**Exercise description:**
For each line of the data below, test for "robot". Report only the number of lines that pass.

Stored dataset items
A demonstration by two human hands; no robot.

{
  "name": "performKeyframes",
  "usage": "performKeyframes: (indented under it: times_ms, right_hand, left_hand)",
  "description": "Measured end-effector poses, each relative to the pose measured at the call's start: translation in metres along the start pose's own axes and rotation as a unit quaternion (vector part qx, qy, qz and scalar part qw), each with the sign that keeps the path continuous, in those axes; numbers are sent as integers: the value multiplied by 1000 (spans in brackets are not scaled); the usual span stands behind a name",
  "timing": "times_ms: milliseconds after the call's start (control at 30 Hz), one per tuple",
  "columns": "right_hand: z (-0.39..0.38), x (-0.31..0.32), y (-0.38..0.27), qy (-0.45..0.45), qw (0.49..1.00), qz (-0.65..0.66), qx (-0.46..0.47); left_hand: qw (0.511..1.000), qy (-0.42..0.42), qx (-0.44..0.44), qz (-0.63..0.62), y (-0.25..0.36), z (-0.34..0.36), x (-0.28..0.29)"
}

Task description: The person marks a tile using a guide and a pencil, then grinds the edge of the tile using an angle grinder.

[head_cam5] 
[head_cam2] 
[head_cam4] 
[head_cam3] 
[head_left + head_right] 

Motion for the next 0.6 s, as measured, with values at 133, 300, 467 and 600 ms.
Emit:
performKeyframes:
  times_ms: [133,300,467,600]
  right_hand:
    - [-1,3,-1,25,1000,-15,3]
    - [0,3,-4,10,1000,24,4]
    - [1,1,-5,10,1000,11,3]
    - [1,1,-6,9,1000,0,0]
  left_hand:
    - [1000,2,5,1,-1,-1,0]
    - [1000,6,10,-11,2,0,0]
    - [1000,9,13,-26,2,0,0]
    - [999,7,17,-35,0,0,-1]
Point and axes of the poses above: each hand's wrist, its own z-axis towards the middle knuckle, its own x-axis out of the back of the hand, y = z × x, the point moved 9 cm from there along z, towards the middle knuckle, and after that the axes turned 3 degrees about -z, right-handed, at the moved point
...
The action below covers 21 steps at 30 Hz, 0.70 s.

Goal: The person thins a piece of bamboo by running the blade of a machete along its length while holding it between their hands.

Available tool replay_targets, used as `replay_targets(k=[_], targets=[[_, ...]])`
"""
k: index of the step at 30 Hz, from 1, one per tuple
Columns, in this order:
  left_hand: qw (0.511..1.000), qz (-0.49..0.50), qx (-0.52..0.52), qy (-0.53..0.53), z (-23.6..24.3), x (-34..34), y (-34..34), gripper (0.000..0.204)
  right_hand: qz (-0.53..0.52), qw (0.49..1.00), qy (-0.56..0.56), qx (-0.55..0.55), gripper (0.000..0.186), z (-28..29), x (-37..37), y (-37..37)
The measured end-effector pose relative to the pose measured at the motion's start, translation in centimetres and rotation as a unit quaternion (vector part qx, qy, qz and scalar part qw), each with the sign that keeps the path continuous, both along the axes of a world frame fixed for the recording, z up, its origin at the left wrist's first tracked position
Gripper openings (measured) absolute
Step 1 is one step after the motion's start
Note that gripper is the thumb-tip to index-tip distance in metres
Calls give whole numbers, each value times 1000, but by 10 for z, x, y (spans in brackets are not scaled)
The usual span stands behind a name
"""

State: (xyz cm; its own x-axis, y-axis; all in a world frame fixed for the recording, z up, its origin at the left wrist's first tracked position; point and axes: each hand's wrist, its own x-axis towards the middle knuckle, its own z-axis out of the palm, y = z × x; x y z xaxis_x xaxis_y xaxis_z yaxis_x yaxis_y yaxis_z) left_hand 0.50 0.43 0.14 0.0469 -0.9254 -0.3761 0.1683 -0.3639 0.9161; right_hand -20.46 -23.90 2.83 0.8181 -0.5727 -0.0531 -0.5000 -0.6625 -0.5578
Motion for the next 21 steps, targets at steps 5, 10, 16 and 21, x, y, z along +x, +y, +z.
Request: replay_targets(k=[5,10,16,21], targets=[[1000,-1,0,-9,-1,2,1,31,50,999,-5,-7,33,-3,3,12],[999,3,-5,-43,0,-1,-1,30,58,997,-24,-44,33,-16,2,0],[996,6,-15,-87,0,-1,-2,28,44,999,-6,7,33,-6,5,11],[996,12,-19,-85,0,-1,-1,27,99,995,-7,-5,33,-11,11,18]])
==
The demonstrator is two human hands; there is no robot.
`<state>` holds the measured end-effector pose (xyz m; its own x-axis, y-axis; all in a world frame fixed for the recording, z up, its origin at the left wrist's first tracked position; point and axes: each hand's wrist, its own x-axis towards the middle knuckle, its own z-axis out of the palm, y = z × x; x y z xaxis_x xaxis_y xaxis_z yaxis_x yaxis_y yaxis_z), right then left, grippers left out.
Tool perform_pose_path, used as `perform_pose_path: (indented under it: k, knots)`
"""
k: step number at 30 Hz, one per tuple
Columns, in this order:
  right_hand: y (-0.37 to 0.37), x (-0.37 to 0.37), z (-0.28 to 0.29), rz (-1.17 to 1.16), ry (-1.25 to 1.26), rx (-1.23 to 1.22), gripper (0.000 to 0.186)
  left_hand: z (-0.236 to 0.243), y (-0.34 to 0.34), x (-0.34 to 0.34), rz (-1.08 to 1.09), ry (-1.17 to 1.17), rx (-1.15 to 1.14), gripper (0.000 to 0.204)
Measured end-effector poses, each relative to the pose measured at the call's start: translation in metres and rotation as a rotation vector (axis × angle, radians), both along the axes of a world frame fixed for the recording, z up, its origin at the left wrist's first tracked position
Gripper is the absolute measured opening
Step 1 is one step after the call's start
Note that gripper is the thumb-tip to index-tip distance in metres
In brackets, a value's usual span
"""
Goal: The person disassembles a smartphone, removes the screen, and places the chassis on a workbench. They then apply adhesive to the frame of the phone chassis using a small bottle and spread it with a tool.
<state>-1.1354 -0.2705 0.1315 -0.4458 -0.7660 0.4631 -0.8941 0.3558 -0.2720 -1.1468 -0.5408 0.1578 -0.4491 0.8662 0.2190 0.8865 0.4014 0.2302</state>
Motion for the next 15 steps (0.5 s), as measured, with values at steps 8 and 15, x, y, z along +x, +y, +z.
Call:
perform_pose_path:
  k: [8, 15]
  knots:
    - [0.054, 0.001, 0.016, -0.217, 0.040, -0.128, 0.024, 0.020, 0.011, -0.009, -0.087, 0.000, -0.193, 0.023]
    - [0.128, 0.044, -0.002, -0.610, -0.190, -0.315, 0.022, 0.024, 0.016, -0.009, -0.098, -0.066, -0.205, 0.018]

**Finished exercise:**
2